Task objective:
Please work out how many lines below contain the word "something", and reply with only that number.

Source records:
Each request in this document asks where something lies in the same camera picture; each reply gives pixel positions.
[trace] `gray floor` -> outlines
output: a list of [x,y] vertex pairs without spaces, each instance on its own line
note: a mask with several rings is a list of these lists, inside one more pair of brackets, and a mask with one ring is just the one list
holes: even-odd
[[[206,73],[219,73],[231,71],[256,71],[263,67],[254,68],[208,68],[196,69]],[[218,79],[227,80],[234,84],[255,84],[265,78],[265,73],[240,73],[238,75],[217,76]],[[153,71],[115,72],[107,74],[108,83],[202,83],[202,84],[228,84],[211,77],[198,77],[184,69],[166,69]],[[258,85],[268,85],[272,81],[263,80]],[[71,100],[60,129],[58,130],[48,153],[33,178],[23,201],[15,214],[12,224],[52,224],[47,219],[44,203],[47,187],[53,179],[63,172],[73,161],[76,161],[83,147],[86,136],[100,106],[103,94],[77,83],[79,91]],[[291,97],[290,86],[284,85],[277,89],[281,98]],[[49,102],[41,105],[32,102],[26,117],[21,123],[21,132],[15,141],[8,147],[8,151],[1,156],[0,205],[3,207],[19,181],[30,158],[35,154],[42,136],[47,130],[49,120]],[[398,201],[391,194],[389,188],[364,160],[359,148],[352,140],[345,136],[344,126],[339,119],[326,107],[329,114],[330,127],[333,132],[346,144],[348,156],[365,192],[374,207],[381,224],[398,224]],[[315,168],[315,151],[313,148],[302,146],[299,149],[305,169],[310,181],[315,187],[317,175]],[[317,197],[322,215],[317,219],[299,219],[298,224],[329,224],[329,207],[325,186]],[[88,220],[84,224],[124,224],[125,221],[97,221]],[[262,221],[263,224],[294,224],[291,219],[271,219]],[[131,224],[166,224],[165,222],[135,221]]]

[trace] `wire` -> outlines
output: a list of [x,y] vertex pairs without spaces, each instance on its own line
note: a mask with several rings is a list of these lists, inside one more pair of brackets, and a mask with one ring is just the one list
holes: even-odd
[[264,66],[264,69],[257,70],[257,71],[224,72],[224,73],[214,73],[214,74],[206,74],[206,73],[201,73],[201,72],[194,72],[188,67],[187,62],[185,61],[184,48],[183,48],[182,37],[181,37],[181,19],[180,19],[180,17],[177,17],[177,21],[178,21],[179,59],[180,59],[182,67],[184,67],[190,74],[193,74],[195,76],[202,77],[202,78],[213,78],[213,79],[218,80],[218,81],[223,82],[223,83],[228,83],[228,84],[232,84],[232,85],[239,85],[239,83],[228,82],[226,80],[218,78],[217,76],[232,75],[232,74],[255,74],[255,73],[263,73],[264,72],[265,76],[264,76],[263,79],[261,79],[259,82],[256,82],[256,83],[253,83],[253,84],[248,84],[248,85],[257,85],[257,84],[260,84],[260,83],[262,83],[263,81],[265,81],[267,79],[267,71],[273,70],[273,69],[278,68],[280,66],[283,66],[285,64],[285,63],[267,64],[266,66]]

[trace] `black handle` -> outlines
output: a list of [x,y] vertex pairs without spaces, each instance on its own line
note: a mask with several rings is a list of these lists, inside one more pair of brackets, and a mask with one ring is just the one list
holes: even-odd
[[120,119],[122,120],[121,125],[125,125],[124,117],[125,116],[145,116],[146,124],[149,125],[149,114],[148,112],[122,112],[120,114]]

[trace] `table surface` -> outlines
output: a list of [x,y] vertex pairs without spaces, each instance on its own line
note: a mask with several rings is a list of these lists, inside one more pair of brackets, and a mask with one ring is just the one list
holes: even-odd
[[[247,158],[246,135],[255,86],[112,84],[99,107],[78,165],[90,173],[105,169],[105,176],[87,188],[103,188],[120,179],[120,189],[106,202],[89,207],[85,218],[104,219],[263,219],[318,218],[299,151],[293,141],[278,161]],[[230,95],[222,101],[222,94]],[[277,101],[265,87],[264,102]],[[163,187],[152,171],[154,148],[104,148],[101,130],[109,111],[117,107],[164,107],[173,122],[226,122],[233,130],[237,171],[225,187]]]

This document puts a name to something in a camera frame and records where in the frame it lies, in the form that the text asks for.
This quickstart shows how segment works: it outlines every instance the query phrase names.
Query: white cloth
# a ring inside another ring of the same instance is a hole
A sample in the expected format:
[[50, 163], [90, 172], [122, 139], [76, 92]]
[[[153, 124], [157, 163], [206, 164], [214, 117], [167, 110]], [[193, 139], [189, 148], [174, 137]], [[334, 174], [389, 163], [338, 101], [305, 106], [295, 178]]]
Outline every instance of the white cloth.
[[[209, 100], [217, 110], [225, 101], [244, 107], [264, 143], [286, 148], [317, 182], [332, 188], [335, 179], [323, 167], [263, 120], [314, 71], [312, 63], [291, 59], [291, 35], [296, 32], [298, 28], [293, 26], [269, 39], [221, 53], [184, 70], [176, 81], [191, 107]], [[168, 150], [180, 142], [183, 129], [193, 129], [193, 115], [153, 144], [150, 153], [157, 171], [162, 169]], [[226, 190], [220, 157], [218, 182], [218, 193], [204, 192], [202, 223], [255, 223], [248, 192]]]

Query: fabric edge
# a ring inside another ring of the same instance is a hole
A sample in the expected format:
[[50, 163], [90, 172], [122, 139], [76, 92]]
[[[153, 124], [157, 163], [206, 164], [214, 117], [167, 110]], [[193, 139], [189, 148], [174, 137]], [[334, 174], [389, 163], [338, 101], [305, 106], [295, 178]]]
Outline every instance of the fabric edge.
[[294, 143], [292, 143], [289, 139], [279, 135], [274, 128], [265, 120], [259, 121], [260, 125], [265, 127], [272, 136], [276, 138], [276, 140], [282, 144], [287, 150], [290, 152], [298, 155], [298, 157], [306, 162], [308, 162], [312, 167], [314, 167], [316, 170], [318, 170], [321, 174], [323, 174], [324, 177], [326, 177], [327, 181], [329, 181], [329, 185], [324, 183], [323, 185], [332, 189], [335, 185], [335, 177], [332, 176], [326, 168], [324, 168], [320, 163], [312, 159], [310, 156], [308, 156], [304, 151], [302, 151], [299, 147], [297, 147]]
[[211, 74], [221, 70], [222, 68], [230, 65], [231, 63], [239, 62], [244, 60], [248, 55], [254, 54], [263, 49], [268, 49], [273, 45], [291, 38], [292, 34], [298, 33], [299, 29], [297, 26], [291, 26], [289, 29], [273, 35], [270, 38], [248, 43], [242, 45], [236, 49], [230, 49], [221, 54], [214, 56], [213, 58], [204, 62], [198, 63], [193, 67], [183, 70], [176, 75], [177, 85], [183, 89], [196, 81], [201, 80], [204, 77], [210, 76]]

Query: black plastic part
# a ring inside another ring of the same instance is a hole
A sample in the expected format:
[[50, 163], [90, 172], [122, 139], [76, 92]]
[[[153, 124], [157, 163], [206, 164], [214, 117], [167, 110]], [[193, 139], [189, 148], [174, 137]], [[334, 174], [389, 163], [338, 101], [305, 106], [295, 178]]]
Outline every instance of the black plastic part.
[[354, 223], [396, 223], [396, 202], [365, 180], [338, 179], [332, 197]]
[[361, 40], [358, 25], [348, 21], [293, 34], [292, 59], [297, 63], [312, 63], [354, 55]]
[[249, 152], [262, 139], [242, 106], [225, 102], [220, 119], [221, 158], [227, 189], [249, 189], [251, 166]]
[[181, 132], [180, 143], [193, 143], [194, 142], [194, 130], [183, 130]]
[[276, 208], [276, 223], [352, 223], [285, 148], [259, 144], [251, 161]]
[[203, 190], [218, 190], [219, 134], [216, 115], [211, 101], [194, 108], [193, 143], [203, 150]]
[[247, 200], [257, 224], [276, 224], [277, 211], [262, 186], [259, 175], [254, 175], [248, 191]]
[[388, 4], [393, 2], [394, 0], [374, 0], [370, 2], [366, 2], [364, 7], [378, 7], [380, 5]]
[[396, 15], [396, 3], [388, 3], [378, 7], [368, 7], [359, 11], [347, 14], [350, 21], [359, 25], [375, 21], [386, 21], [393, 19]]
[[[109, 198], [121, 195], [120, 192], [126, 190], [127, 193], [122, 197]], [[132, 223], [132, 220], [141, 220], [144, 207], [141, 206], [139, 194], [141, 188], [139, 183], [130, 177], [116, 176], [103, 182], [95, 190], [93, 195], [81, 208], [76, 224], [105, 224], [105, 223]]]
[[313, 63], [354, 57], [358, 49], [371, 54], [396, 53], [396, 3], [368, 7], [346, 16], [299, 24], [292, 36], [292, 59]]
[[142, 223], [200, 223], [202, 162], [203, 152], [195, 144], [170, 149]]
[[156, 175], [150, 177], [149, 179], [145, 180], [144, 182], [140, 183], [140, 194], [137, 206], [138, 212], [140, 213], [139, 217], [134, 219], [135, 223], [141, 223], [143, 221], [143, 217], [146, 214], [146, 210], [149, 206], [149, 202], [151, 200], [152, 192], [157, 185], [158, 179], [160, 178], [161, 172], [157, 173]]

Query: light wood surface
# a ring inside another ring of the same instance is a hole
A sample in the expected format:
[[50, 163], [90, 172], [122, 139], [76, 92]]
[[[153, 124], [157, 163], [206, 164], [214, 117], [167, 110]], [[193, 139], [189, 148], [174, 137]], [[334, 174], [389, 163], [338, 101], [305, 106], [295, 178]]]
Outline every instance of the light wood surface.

Answer for this exercise:
2